On Sat, Feb 14, 2026 at 05:30:47PM +0100, Greg KH wrote:
> On Sat, Feb 14, 2026 at 05:26:34PM +0100, Rene Kita wrote:
> > On Sat, Feb 14, 2026 at 05:03:59PM +0100, Greg KH wrote:
> > > On Sat, Feb 14, 2026 at 04:22:53PM +0100, Alejandro Colomar wrote:
> > > > This improves readability, and makes it more type safe (wmemcpy(3)
> > > > doesn't use void*).
> > > > 
> > > > Signed-off-by: Alejandro Colomar <[email protected]>
> > > > Cherry-picked-from: neomutt.git 7df621a105e2 (2024-05-09; "Use wmem*() 
> > > > functions with wide-character strings")
> > > > [alx: Adapted diff to mutt; changed commit message]
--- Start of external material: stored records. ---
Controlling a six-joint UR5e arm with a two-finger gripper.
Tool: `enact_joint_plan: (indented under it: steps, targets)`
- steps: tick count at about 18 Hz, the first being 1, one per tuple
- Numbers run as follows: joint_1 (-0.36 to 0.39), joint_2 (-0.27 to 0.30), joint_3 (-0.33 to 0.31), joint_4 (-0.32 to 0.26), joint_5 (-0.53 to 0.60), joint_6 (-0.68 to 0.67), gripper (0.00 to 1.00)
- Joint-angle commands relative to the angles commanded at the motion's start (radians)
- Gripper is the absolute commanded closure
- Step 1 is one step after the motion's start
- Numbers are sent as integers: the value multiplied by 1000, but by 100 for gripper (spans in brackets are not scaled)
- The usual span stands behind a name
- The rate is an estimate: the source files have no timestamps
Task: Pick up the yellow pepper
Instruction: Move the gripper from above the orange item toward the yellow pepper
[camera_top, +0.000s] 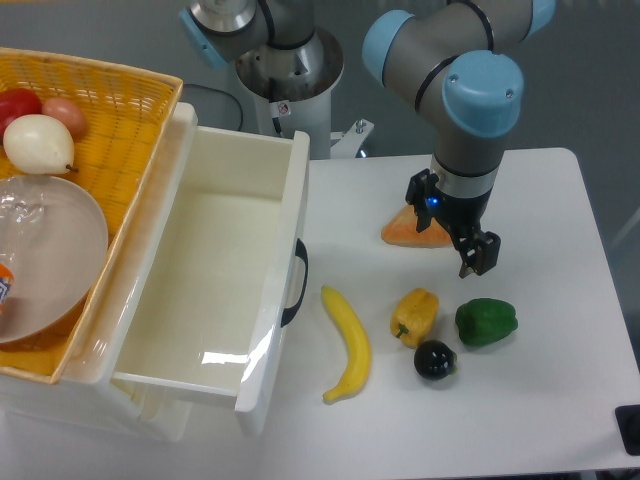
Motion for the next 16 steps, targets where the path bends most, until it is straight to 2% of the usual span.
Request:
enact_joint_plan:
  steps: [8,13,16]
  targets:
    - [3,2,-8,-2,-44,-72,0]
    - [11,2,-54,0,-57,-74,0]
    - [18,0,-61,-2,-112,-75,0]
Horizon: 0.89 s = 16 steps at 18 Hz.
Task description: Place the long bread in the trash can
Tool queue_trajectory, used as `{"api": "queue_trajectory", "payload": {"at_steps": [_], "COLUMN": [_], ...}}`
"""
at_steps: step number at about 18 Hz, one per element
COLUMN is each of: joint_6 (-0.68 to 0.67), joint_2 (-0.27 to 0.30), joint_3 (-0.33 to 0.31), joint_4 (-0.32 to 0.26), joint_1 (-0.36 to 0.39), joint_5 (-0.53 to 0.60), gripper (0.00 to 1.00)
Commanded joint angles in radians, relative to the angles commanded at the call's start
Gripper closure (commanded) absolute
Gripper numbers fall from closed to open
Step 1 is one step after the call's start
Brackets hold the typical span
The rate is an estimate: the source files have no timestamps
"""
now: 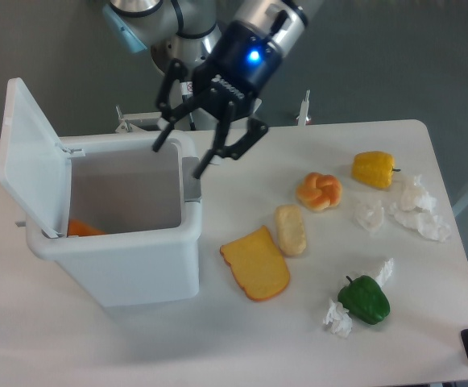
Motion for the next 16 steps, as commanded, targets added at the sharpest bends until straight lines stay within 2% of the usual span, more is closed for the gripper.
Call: {"api": "queue_trajectory", "payload": {"at_steps": [5, 9, 16], "joint_6": [0.005, 0.124, 0.209], "joint_2": [-0.006, -0.003, -0.008], "joint_3": [0.011, 0.0, -0.008], "joint_4": [0.005, -0.002, -0.003], "joint_1": [0.06, 0.107, 0.112], "joint_5": [0.014, 0.048, 0.337], "gripper": [0.0, 0.0, 0.0]}}
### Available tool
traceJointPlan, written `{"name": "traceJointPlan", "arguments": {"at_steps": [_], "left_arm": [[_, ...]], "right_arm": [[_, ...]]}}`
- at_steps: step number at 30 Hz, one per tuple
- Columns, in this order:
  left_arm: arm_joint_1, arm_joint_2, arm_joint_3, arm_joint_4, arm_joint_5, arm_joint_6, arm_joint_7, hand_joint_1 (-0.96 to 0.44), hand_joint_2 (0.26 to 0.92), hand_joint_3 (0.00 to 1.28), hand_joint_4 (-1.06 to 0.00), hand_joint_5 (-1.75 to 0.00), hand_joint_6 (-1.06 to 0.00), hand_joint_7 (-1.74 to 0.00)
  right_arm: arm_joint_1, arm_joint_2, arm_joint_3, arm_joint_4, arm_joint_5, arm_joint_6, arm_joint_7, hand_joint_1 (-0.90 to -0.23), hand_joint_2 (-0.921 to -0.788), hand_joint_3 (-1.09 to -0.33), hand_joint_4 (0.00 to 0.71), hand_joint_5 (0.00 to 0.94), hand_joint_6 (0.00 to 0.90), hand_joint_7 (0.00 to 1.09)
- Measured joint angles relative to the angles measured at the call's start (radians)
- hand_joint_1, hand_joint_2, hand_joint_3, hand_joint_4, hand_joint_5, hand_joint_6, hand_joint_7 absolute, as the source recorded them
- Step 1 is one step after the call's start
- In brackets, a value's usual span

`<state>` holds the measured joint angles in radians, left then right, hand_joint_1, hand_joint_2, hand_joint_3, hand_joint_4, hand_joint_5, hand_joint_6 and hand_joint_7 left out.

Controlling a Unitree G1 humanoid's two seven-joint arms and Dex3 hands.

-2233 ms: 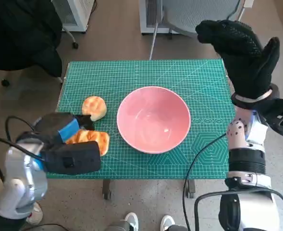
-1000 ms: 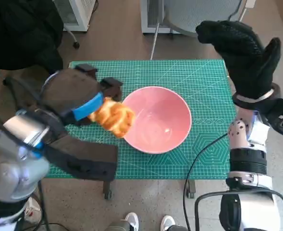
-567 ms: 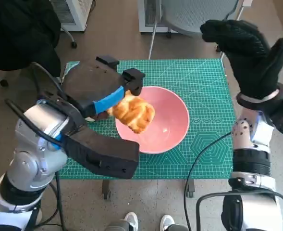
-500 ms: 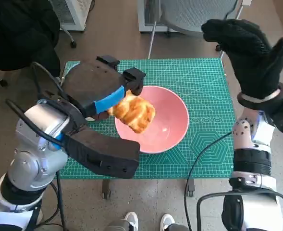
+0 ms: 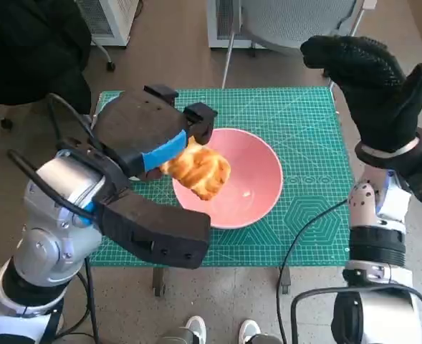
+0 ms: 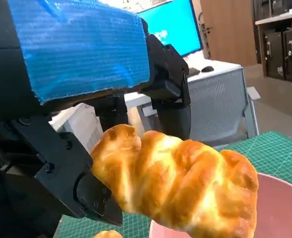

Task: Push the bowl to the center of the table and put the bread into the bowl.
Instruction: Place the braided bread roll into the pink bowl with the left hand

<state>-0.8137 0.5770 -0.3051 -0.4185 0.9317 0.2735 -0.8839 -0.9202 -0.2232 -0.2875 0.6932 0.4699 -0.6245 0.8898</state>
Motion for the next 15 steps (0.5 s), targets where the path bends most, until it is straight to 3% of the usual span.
{"name": "traceJointPlan", "arguments": {"at_steps": [15], "left_arm": [[0.0,-0.008,0.006,-0.013,0.006,0.001,-0.014,0.0,0.921,0.21,-0.58,-1.34,-0.43,-1.3]], "right_arm": [[0.014,0.0,0.001,-0.03,0.0,0.012,-0.008,-0.736,-0.921,-0.744,0.192,0.0,0.257,0.0]]}}
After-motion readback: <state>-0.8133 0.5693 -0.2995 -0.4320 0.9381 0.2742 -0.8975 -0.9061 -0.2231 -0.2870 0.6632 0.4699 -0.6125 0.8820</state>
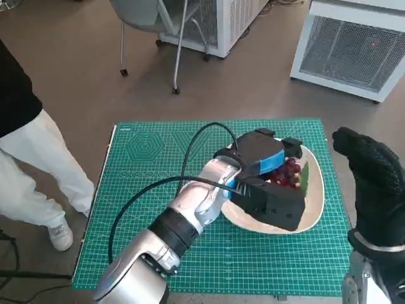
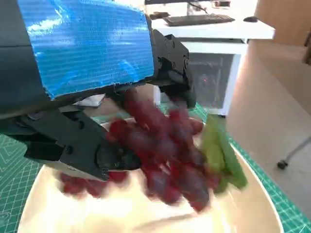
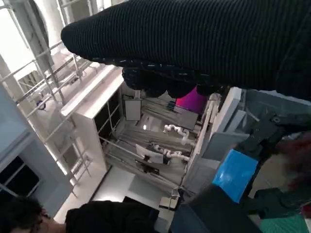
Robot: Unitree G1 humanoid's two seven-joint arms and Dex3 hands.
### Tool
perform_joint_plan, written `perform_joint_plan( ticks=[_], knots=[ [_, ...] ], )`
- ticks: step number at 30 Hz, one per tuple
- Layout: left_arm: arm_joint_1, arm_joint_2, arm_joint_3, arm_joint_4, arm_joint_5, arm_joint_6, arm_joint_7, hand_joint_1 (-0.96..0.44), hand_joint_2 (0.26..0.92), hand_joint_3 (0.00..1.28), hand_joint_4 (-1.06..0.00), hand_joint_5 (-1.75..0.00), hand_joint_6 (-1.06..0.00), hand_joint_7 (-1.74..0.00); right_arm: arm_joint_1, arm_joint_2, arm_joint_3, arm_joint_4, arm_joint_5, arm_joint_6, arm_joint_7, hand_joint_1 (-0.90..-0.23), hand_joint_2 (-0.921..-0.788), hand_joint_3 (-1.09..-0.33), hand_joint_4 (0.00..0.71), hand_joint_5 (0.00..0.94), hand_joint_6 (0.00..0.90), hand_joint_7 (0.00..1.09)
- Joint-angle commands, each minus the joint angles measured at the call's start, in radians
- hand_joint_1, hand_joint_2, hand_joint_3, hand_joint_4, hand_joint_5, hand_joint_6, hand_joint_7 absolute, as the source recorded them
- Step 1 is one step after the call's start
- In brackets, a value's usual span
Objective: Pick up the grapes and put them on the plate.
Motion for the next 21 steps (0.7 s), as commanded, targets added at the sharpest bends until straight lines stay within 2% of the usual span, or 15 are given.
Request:
perform_joint_plan(
  ticks=[1, 11, 21],
  knots=[
    [-0.018, 0.009, -0.004, -0.004, 0.0, 0.014, -0.028, -0.67, 0.921, 0.19, -0.04, -0.01, -0.13, -0.06, 0.012, 0.007, 0.007, 0.018, 0.002, 0.004, 0.0, -0.522, -0.921, -0.66, 0.374, 0.007, -0.001, 0.7],
    [0.008, 0.038, 0.031, -0.013, -0.051, -0.021, -0.046, -0.73, 0.921, 0.31, 0.0, 0.0, -0.07, -0.01, 0.007, 0.009, 0.013, 0.023, 0.011, 0.004, 0.005, -0.522, -0.921, -0.659, 0.377, 0.008, -0.001, 0.69],
    [0.082, 0.111, 0.125, -0.036, -0.156, -0.215, 0.03, -0.73, 0.921, 0.42, 0.0, 0.0, -0.08, -0.02, 0.003, 0.009, 0.019, 0.033, 0.019, -0.003, 0.01, -0.52, -0.921, -0.658, 0.367, 0.002, -0.001, 0.68]
  ],
)
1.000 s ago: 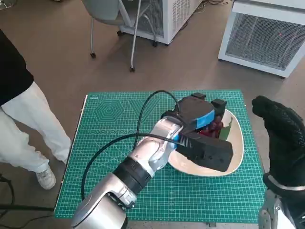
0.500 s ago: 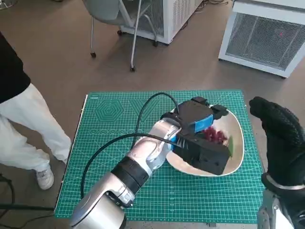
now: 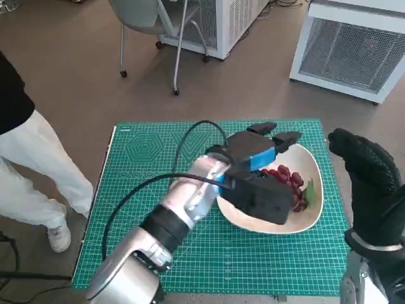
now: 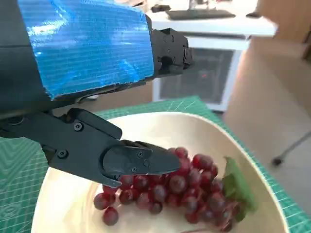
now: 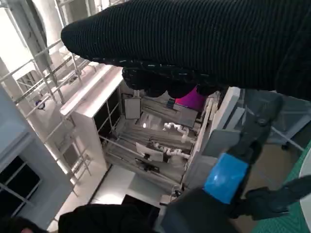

> > > > Cc: Greg KH <[email protected]>
> > > > Signed-off-by: Alejandro Colomar <[email protected]>
> > > 
> > > Don't know if we are doing acks, but if so:
> > > 
> > > Acked-by: Greg Kroah-Hartman <[email protected]>
> > 
> > As we are just going back to working with patches on the ML I would
> > suspect that we are not doing acks.
> > 
> > But, should we? I know how it works, but what is it good for?
> 
> It shows that someone else reviewed and agreed with it.  We use it in
> kernel development to be a "less than" type of comment compared to
> "Reviewed-by:".  Which really, I should have given here as I did review
> the thing :)
> 
> > I guess it might make sense in big projects where some domain expert
> > can ack a patch and the BDFL then sees it's OK to apply. I don't see
> > that necessity for mutt.
> 
> Hey, that's fine, but it's always good to get others to review stuff if
> possible, right?

Sure. I also like getting feedback. I was more wondering if it is worth
it that someone has to update the commit message to add the Acked-by or
Reviewed-by.

For me it is enough when I see an OK on the ML.